Jesus Encounter with the Samaritan Woman

Jesus’ Encounter with the Samaritan Woman in Its Narrative Context
Most of the episodes in the first of part of John’s Gospel, the so-called Book of Signs (1:19-12:50), involve Jesus’ interaction with Jewish religious authorities and institutions. Jesus’ self-revelation through “signs,” John’s word for Jesus’ miraculous acts, and through sayings, particularly the “I am” discourses, occurs in the context of critical and often hostile interaction with Jewish religious authorities. Consider how John’s account of Jesus’ encounter with the Samaritan woman (4:1-42) fits within a narrative that presents a sustained critique of Jewish religious authorities and institutions.

  1. Note how Jesus turns the Samaritan woman’s remark about the religious reason for division between Jews and Samaritans into a critique of religion institution in general. How do Jesus’ comments about worship in Jerusalem relate to his action at the temple and his proclamation about it in chapter 2?
  2. How do Jesus’ comments about the Jerusalem temple in chapters 2 and 4 relate to testimony about the activity of God’s Logos in the prologue (1:18)? Note the statement, “The Word (Logos) became flesh and lived among us” (1:14; NRSV). The Greek word translated “lived” literally means “pitched a tent.” For a discussion of what this means in a Jewish context, see Dorothy Ann Lee’s comments in NIB One Volume Commentary, p. 713. Note the reference to “my tent” in Sirach 24:8, in the midst of verses describing the work of Wisdom. In the sections “Christology” and “Background of the Prologue” in Introducing Jesus and the Gospels (277-279), Murphy discusses parallels between the work of Wisdom in Jewish scripture and Christ’s work as the Logos. Consider how John’s Gospel affirms the universal scope of the redemptive work of the Logos in contrast to Sirach’s description of God creating a dwelling place for Wisdom in the Jerusalem temple.
  3. Comparing Jesus’ encounter with the Samaritan woman with his encounter with Nicodemus. Does the Samaritan woman understand Jesus’ testimony about himself and his work any better than Nicodemus? How does her action after her encounter with Jesus compare with that of Nicodemus? Consider how this episode focuses on the relation of faith to understanding, a theme that arises later in episodes involving Jesus interaction with his disciples (6:60-71) and his brothers (7:1-8).

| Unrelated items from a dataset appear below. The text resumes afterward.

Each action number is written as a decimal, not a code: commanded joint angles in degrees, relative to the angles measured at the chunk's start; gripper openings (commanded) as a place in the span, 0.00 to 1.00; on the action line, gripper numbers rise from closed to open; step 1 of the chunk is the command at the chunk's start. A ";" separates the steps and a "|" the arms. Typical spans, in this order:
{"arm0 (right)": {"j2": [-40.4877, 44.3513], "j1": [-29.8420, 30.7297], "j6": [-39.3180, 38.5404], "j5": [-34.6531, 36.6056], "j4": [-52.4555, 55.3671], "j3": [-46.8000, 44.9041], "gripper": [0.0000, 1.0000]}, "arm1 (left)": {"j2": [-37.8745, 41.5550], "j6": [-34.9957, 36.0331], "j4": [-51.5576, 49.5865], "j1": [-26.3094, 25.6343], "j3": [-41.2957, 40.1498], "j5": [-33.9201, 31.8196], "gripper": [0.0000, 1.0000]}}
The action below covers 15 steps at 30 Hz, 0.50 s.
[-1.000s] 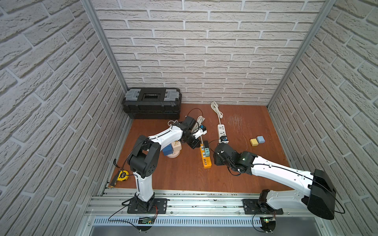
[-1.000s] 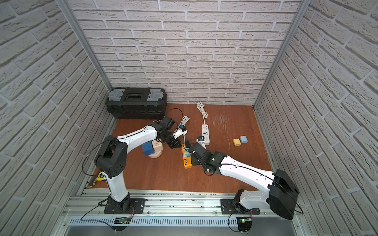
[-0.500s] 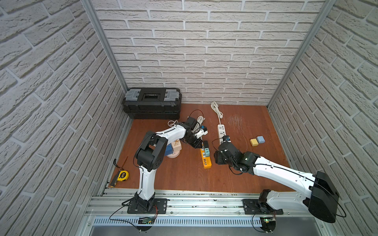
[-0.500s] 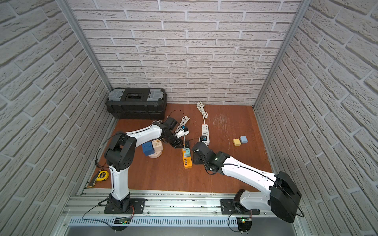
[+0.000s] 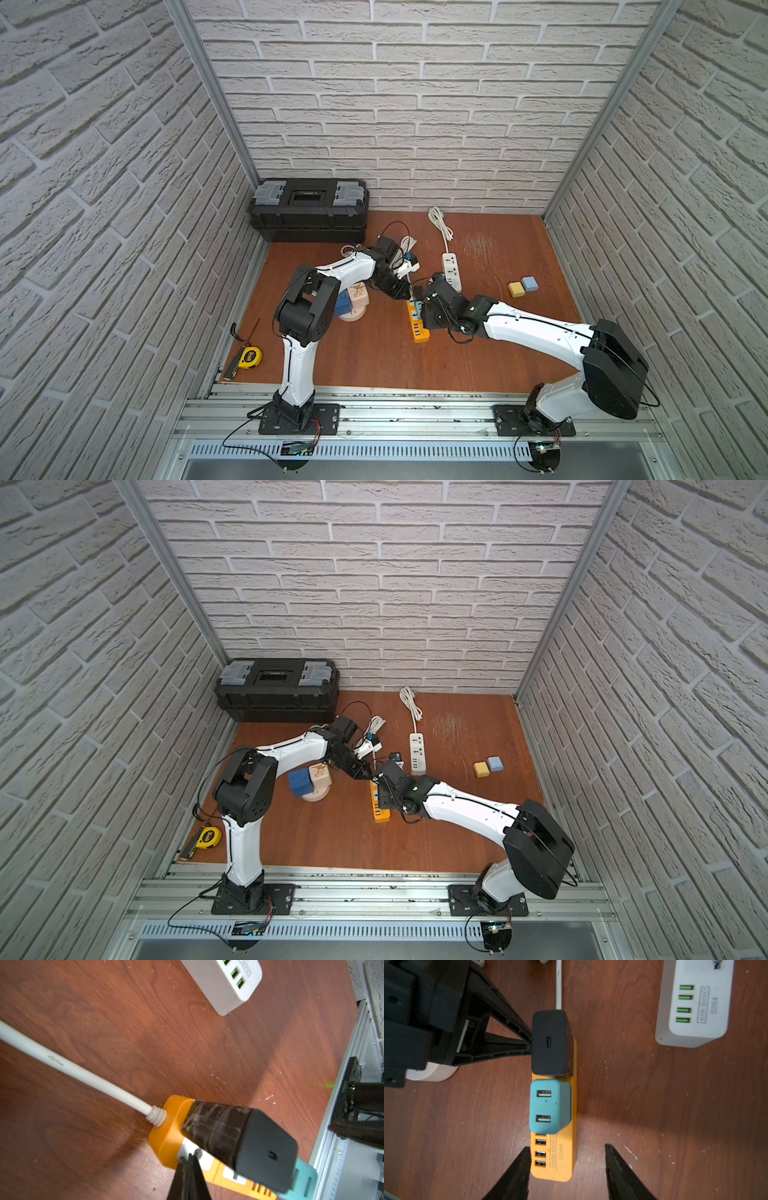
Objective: Pull the plug off the socket
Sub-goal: Remove the plug from the socket.
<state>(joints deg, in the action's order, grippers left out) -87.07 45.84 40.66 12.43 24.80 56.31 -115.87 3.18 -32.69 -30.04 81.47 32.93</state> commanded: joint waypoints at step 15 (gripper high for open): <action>-7.99 -2.77 -3.43 -1.52 -0.80 6.45 0.50 | -3.04 -0.52 -0.80 0.36 -0.09 -0.84 0.00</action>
<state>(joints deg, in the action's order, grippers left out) -94.17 43.75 38.11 10.94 24.99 61.23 -116.33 2.74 -32.29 -30.00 81.47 33.78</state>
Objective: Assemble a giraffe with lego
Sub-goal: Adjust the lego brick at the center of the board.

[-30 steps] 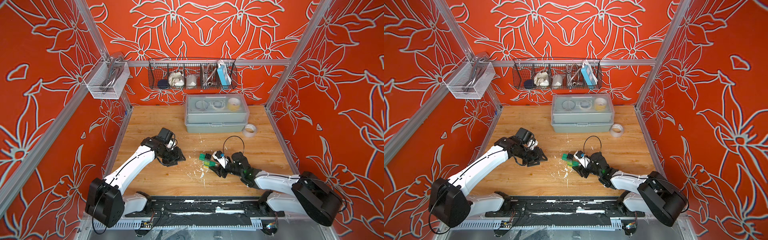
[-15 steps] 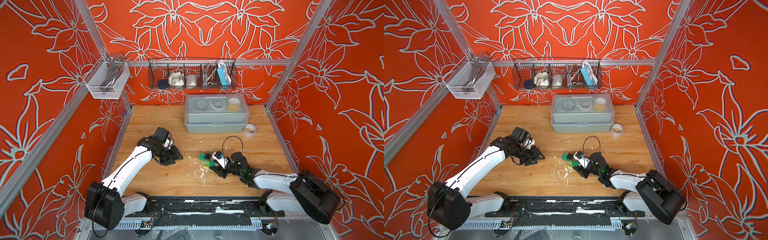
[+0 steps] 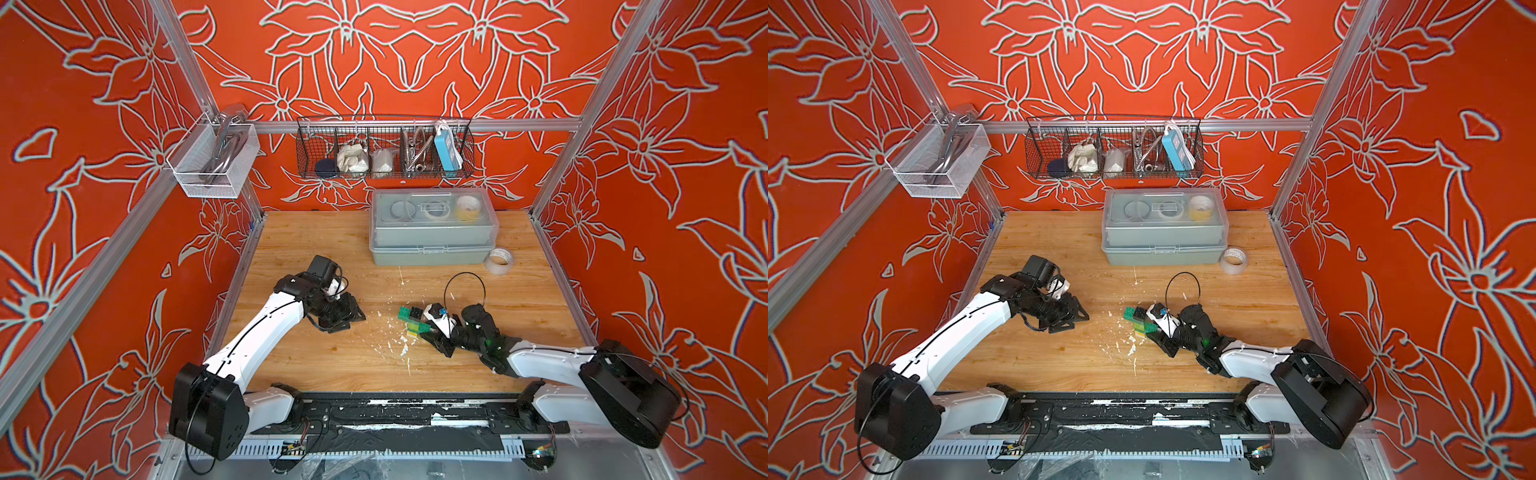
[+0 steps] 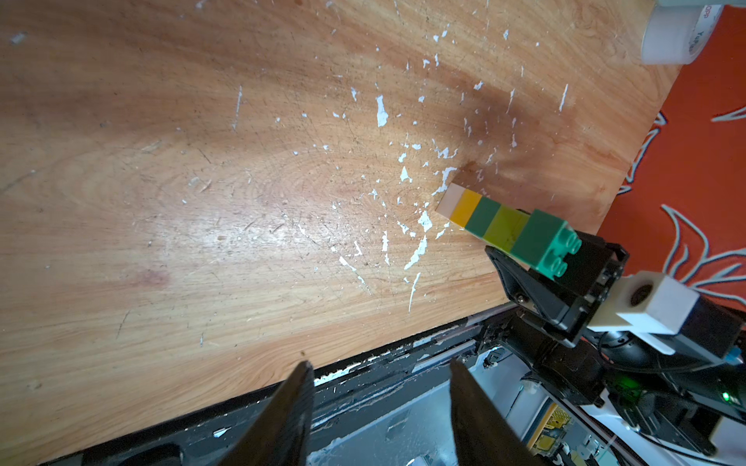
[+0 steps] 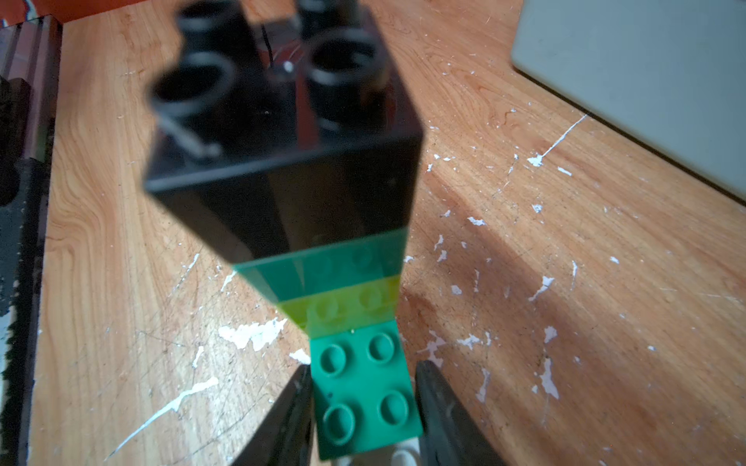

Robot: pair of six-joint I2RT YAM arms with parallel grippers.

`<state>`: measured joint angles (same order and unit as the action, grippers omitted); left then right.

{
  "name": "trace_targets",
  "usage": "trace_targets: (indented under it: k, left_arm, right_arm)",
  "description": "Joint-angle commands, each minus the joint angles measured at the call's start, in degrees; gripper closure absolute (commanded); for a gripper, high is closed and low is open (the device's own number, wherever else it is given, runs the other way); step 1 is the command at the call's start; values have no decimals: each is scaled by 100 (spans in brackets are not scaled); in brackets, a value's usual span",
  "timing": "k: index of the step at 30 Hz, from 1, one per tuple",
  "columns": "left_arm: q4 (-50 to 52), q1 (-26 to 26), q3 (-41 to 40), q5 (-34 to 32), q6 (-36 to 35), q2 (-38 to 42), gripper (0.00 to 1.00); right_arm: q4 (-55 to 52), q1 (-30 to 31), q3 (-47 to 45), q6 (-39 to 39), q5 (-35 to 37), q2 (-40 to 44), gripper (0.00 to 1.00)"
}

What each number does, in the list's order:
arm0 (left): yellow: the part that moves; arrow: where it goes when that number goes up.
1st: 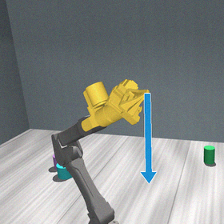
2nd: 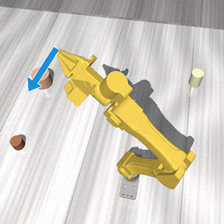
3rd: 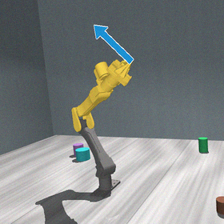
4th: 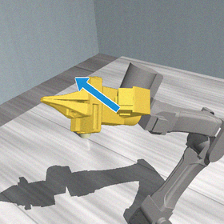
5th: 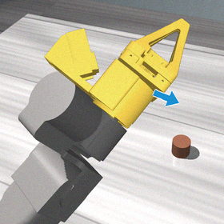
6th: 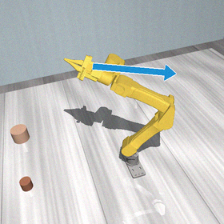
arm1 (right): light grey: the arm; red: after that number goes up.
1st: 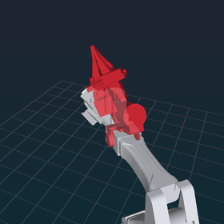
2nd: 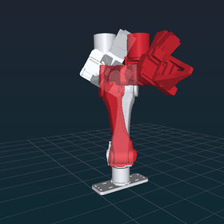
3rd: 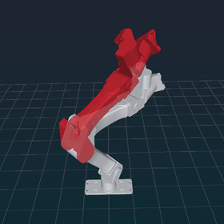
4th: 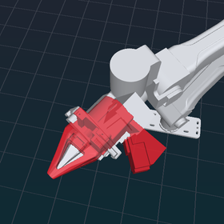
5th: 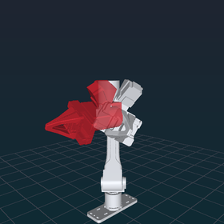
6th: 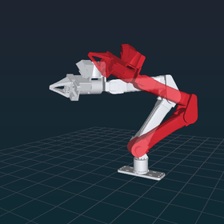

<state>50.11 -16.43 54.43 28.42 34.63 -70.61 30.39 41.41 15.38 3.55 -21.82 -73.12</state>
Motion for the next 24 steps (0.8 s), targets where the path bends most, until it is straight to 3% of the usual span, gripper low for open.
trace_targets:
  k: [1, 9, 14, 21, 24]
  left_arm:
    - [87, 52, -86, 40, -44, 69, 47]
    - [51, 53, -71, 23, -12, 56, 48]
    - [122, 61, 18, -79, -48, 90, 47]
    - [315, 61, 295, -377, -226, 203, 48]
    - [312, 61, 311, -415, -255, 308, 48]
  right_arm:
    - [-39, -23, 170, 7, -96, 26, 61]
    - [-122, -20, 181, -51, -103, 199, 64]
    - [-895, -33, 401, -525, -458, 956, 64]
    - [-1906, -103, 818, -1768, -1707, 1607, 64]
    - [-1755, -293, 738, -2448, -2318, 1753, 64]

  4. Note the interpretative comment for 4:16-19 in NISB. Based on your analysis of how 4:1-42 functions within narrative structure of John’s Gospel, do you agree with Gail O’Day’s judgment that John’s account of Jesus and the Samaritan woman “has been consistently misinterpreted”? If this judgment is correct, why is it? Is Jesus’ critique of religious authorities and institutions in John’s Gospel relevant to Christian churches today?